THE DATA
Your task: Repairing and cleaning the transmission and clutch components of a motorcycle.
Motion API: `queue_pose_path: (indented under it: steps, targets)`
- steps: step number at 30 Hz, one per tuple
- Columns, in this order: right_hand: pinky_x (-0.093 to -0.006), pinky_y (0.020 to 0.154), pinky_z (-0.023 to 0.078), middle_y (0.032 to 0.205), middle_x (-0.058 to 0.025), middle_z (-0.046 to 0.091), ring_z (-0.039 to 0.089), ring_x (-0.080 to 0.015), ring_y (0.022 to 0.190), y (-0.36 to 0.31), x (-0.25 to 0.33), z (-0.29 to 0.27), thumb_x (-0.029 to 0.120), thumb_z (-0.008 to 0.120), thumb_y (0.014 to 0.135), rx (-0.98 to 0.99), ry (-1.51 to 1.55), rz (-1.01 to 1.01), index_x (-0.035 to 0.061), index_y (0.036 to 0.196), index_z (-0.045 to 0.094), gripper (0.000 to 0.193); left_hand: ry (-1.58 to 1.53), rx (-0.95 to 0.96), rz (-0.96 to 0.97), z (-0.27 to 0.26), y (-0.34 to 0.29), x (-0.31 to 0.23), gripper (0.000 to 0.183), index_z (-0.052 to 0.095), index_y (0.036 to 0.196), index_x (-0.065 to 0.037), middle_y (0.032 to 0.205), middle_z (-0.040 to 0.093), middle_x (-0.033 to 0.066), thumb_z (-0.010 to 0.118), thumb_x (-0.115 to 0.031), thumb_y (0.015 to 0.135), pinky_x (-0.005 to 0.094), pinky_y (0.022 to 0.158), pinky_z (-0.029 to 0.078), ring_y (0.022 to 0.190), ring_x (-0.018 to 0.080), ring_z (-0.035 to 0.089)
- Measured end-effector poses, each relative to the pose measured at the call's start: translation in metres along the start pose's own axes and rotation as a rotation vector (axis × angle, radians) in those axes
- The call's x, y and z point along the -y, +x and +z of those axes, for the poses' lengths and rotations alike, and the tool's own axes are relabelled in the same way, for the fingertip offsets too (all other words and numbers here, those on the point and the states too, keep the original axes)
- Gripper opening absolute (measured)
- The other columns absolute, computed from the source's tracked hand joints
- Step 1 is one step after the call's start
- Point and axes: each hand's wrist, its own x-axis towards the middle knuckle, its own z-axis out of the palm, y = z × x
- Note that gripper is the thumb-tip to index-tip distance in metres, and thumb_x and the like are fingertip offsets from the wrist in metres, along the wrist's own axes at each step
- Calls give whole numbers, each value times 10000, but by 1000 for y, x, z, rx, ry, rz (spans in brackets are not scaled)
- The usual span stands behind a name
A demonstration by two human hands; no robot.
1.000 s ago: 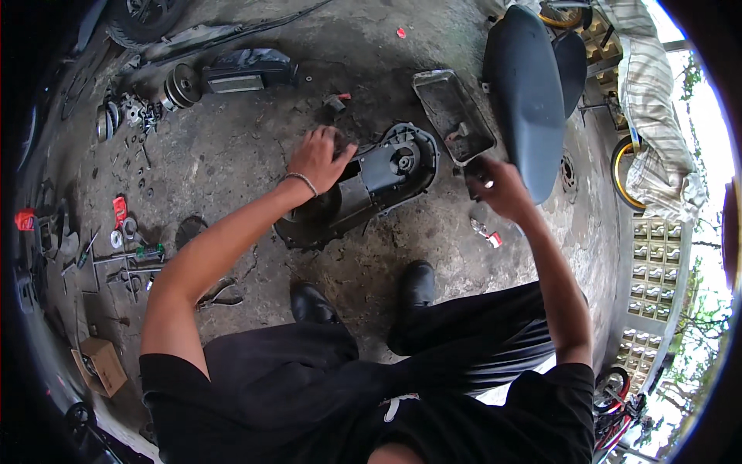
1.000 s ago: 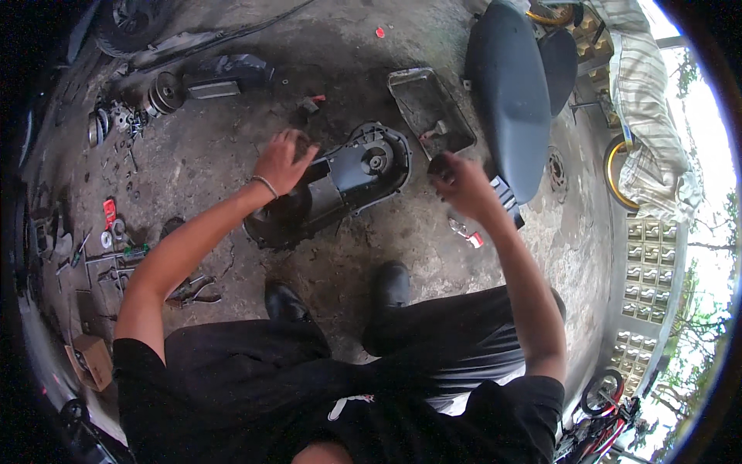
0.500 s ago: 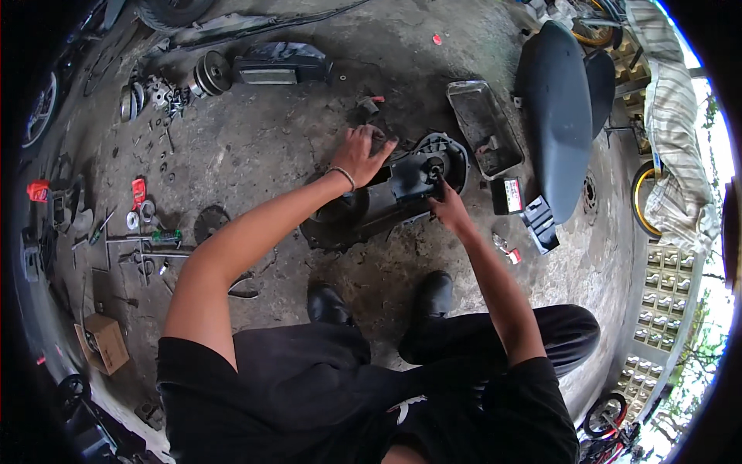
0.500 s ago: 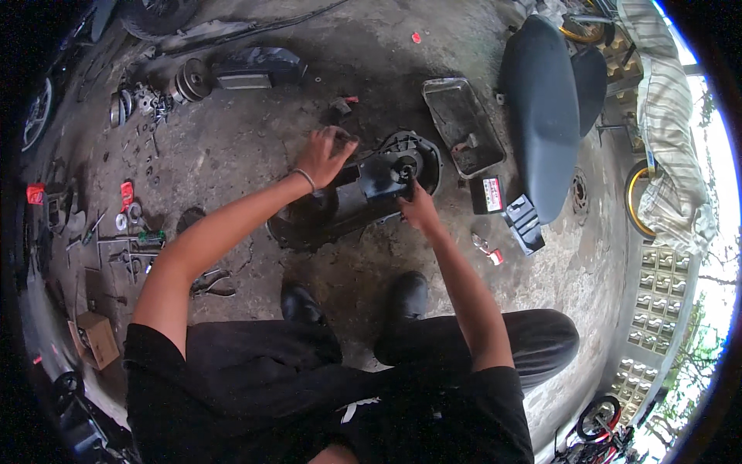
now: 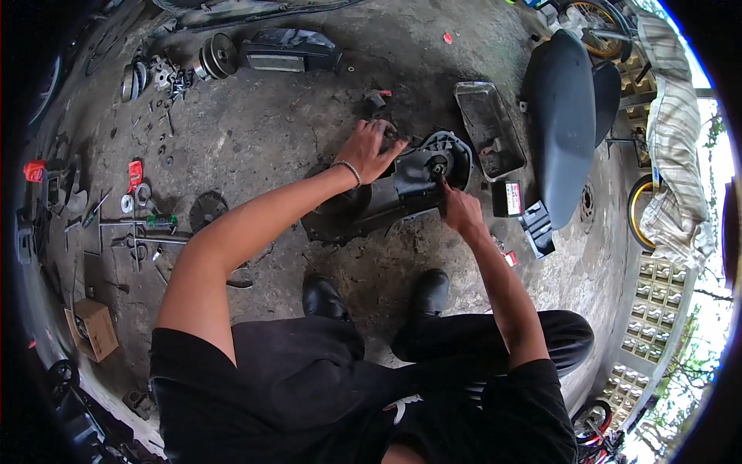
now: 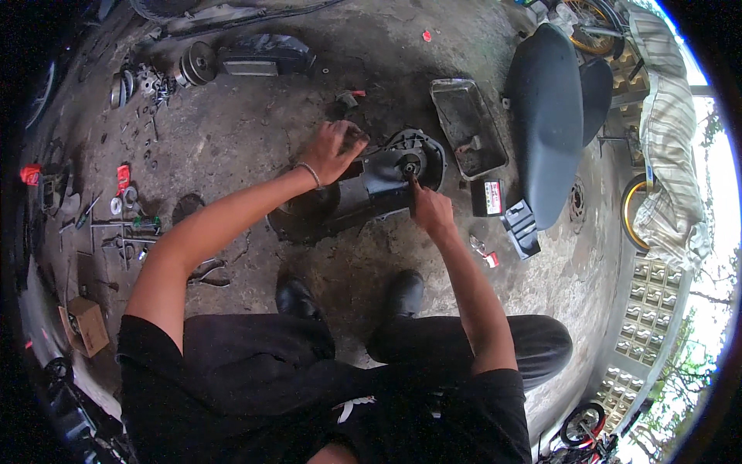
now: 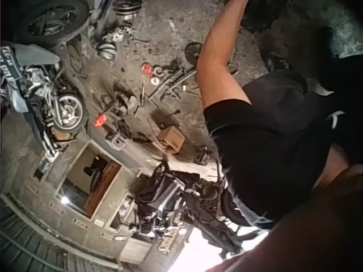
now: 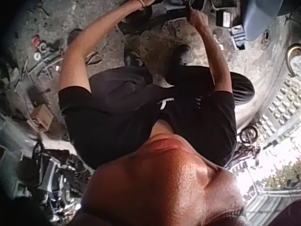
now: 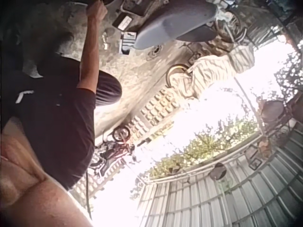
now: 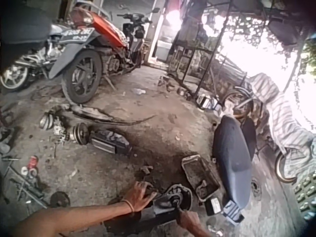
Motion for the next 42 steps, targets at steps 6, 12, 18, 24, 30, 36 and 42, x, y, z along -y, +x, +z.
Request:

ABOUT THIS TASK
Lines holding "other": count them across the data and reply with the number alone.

RESPONSE TO THE TASK
2